Liesel likes to go up on tiptoe and pull things down from the dining and kitchen tables. For a while we just put important items in the middle of the table, far out of reach. That didn't last long though because if she somehow manages to see something she really wants, she's not above climbing on a chair and precariously balancing herself to reach what she wants. More than once we've found her ON TOP of the table! She's a curious girl, for sure.
After a long and completely exhausting day yesterday, I noticed Liesel had gotten a hold of the Benadryl bottle from the kitchen table. I heard the
click-click-click of the child-proof cap as she spun the lid around. Knowing it was firmly closed, I went back to what I was doing and glanced over a few minutes later. That's when I noticed the bottle was mostly empty. And she had something small and white in her tiny fist. And there was a puddle at her feet. And there was a strong medicine-y smell coming from the hall.
My 19-month old daughter managed to open a child proof bottle of Benadryl and pour all but about 10% of it on the hallway carpet, her Sunday quiet book and of course, herself. There are full-grown adults who can't even get those open! And it's not a fluke either where you push down and turn just once and voila it's open! You have to do that numerous times to get it open. She has tiny hands! She would have had to do it A LOT to get it open!!! To add insult to injury, it was the brand-new bottle of Benadryl I'd purchased that morning after a visit to the pediatrician about her ear.
Perhaps it was the way I moved my pregnant body with lightning speed to the scene of the crime that tipped her off she'd done something wrong.

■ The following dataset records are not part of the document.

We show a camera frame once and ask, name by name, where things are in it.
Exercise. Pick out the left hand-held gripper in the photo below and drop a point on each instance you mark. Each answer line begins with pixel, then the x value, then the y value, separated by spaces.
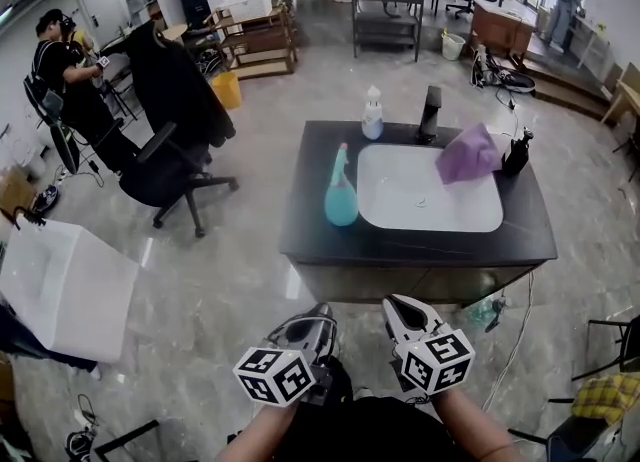
pixel 272 375

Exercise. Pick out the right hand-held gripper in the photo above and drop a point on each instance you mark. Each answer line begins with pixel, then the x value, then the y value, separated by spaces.
pixel 440 360

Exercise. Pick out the teal spray bottle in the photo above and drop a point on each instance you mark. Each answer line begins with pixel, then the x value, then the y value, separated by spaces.
pixel 341 205

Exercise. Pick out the person's left forearm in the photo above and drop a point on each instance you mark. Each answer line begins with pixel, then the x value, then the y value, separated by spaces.
pixel 260 430

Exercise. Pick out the person's right forearm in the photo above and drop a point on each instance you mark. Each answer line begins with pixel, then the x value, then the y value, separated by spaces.
pixel 470 425

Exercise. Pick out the white detergent bottle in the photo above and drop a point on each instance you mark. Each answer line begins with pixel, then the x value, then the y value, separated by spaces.
pixel 372 122

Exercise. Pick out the black vanity cabinet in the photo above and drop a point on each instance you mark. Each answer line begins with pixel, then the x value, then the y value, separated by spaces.
pixel 320 245

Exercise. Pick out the person's black clothing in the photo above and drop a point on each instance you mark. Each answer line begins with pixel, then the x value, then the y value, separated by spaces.
pixel 370 430

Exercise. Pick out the white sink basin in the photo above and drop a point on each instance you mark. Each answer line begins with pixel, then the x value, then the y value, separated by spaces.
pixel 410 185

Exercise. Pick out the purple cloth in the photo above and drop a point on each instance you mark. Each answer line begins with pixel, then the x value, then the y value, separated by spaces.
pixel 467 155

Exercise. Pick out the black soap dispenser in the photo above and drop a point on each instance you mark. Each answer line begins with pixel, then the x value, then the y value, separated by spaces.
pixel 515 157

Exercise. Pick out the black metal chair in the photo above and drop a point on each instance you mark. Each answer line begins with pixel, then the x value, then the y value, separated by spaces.
pixel 575 442

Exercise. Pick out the black boxy faucet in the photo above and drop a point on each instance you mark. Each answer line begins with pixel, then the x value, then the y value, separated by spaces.
pixel 429 115

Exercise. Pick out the yellow plaid cloth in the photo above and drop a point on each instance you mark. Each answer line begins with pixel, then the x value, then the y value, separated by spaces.
pixel 607 395

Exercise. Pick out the black office chair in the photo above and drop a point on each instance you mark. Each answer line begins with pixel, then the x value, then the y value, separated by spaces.
pixel 165 175

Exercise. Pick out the white sink cabinet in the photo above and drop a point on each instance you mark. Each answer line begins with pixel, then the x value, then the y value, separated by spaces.
pixel 75 290

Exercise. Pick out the yellow bucket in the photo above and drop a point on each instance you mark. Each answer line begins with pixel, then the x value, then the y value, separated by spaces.
pixel 227 90

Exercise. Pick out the white waste bin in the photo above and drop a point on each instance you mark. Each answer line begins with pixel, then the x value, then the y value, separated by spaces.
pixel 452 47

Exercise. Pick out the black jacket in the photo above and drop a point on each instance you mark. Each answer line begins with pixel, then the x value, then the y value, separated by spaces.
pixel 170 85

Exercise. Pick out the wooden shelf rack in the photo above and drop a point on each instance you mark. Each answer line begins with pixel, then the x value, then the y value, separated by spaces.
pixel 260 45

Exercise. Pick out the brown wooden cabinet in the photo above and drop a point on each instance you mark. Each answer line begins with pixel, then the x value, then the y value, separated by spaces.
pixel 500 32

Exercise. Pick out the light wooden table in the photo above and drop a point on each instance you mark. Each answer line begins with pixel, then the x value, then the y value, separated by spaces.
pixel 625 95

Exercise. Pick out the grey metal table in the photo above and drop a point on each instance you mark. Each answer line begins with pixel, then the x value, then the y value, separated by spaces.
pixel 385 0

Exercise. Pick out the cardboard box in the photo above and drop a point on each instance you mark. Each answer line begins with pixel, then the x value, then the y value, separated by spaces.
pixel 17 190

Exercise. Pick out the white plastic crate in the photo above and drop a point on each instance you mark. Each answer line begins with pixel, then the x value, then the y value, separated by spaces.
pixel 247 6

Suddenly she looked at the mess with an expression that said, "Oh my, how did THAT get there?" Of course the first thing she wanted was for me to hold her and I was still wearing my pricey work-appropriate maternity clothes. Oddly enough my first thought was, "Can you get high from huffing Benadryl?"
After confiscating the medicine, scrubbing the carpet to the best of my ability, bathing the culprit and salvaging the quiet book I made a few phone calls. Liesel happily played in the corner as if nothing had happened. My parents just laughed. A lot actually. I demanded to know if I had done anything like that as a kid. Of course I didn't... I didn't get in much trouble as a kid so this wasn't the universe's payback to me. I called my sister who nannied for Liesel this summer and demanded to know if SHE'D taught her how to handle a child-proof cap. She dryly responded, "Yeah, you're not going to peg this one on me." I called another sister who apologized profusely as if she had done it herself and told me, "I wish I could tell you it gets better but that would just be a lie." Then I called Brent's mother to relay my sad tale. I told her I'd confirmed with my parents this character trait wasn't coming from MY genes so I wanted an explanation for what was clearly a Wuehler issue. She quickly responded, "Brent couldn't open those things either!"
Brent had to work late and when he finally made it home he not only took charge of Liesel but he made me dinner and completely cleaned the kitchen. I'd only briefly been able to tell him what happened so I told him the whole story once we had some quiet time. He was a bit chagrined to find his mother, who usually sings paeans to his brilliance and intelligence, threw him under the bus so quickly. Liesel blissfully slept the night away while we discussed new tactics to cope with her new-found mischievousness.
I don't know how she did it. I really don't.